• [WORK REQUEST]: Report, from the records below, every line where the word "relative" appears.

• [DATASET RECORDS]:
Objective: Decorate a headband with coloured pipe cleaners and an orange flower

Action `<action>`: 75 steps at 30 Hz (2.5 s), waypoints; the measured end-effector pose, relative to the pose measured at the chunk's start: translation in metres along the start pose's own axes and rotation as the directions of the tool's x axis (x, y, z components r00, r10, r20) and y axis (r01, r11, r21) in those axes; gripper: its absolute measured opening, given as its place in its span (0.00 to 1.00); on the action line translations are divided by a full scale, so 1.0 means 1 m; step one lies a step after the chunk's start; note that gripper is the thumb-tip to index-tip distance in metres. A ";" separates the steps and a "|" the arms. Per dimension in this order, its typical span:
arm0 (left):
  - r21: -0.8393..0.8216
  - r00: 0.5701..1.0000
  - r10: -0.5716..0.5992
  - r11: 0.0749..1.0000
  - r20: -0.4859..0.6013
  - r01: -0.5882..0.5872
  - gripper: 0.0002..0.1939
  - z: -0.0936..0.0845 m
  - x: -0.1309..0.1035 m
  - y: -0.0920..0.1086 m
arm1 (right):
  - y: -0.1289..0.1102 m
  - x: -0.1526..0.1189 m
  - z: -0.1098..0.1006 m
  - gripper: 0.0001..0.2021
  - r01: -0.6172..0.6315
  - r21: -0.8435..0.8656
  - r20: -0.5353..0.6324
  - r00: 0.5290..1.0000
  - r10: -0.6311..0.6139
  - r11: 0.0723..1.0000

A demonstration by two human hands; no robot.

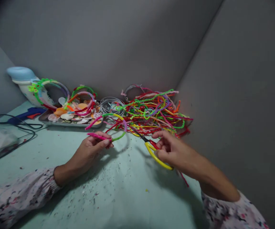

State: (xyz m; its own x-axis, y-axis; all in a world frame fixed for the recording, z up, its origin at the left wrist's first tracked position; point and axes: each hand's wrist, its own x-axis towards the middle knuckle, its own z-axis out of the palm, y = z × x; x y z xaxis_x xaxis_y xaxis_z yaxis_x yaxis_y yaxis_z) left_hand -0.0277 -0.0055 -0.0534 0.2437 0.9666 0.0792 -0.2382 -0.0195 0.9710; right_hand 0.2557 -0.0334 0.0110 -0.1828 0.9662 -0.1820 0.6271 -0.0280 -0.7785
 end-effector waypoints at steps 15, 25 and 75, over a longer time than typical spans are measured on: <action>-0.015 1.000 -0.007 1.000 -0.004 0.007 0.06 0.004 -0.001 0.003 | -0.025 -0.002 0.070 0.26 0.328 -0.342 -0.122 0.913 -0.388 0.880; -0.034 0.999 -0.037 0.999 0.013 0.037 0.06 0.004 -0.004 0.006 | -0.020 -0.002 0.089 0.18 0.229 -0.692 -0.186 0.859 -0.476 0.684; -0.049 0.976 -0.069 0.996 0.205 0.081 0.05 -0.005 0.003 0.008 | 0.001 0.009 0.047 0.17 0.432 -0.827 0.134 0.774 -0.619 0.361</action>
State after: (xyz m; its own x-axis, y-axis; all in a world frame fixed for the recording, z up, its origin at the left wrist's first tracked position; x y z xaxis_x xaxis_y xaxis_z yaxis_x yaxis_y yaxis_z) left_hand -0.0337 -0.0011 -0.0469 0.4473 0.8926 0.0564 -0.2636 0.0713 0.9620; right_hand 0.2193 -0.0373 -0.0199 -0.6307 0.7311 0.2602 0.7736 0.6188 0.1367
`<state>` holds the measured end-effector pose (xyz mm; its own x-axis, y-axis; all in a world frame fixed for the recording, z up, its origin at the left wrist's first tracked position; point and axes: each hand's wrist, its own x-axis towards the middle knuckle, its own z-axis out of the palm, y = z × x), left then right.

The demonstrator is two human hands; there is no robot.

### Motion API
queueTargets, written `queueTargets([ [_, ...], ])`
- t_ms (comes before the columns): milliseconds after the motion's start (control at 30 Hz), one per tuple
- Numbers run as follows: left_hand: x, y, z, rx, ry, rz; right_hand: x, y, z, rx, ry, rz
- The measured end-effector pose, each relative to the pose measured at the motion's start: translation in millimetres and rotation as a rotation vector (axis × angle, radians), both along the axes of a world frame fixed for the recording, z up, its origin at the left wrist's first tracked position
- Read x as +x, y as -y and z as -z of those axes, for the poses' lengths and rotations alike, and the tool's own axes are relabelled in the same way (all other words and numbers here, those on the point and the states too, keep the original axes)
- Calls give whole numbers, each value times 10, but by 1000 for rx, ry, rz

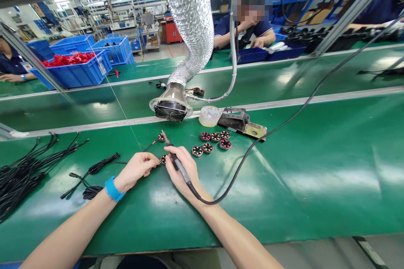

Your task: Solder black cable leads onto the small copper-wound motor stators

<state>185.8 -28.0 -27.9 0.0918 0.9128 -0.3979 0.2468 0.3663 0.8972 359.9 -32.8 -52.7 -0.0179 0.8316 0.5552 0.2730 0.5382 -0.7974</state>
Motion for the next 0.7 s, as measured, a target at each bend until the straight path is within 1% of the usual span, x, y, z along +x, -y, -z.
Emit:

• [EXERCISE ANSWER]:
Action `<action>`: 75 steps at 30 Hz (2.5 s), waypoints; the measured end-effector pose, relative to the pose measured at the chunk's start: translation in metres along the start pose's own axes and rotation as the directions of the tool's x axis (x, y, z components r00, r10, r20) and y axis (r01, r11, r21) in those axes; gripper: its absolute measured opening, given as its place in its span (0.00 to 1.00); on the action line translations are divided by a full scale, so 1.0 means 1 m; step one lies a step after the chunk's start; note that gripper is the thumb-tip to index-tip distance in metres. A ";" separates the steps and a "|" the arms. Per dimension in this order, its typical span:
- The measured end-effector pose, each relative to the pose measured at the motion's start: translation in millimetres and rotation as a rotation vector (axis × angle, radians), both along the axes of a world frame fixed for the recording, z up, its origin at the left wrist's first tracked position

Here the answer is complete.